Nada nuevo. El mercado, y en particular el alza de la tasa de interés, reduce el ahorro. En efecto, se requiere una política que eleve el ahorro y reduzca el déficit fiscal y en cuenta corriente.

Los hechos se han encargado de confirmar que las economías no pueden operar en estados de oferta menor que la demanda. Se requiere la intervención del Estado para sostener el ahorro y el crecimiento económico.

En este manejo fallaron tanto Duque como Petro. Ambos montaron la economía en estados de caídas del producto y la tasa de ahorro que se refuerzan y terminan en crisis.

Lo que se requería era una clara presencia del Estado en la devaluación de la moneda y en la reducción el déficit fiscal y en cuenta corriente, como lo han hecho en los últimos 30 años Japón, los Tigres Asiáticos y China, y en la actualidad con especial brillantez Taiwán.

El Gobierno pretende enfrentar la crisis con una reforma tributaria, que en el fondo no es otra cosa que el impuesto al capital de Piketty, que reduce al ahorro. El modelo contrae el ahorro y la producción y amplía el déficit fiscal y en cuenta corriente.
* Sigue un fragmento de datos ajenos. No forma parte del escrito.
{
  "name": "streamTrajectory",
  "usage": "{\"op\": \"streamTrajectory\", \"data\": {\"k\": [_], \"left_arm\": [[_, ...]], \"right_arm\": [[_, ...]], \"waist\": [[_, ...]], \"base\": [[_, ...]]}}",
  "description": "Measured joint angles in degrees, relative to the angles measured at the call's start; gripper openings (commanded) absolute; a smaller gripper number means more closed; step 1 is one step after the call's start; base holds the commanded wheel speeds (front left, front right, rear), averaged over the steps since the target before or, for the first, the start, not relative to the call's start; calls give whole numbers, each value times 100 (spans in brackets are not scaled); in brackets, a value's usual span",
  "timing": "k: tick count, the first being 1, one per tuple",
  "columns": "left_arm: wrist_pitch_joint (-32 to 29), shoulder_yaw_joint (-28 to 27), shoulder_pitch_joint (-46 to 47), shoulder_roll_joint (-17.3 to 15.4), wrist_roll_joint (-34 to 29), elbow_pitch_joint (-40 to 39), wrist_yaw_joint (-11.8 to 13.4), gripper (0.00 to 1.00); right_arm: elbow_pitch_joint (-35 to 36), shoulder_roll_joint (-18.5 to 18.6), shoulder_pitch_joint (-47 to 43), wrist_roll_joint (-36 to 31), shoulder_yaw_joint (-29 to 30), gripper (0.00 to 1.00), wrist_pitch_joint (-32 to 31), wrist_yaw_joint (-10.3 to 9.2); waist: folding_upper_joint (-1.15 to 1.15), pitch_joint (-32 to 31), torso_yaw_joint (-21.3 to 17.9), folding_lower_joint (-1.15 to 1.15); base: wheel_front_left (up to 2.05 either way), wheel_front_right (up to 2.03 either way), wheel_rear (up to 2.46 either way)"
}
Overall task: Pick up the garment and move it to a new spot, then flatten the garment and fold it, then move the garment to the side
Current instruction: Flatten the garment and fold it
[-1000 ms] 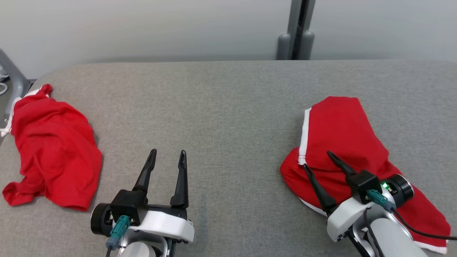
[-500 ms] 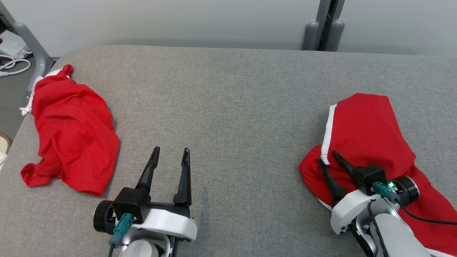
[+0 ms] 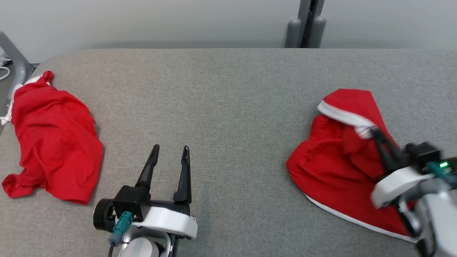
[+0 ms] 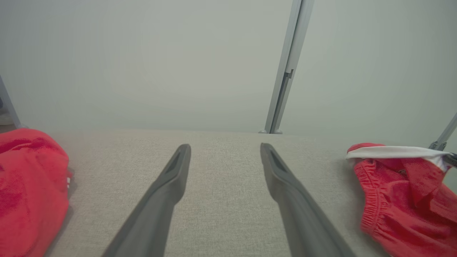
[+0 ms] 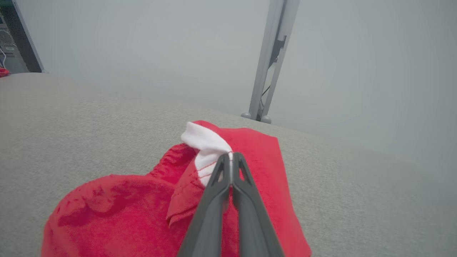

Lo que se necesita es la intervención del Gobierno con el instrumental disponible en el mercado financiero o monetario para devaluar la moneda, elevar la tasa de ahorro y para reducir el déficit fiscal y en cuenta corriente. Lo que se tiene es un modelo que reduce el ahorro y contrae la producción, y amplía el déficit fiscal y en cuenta corriente.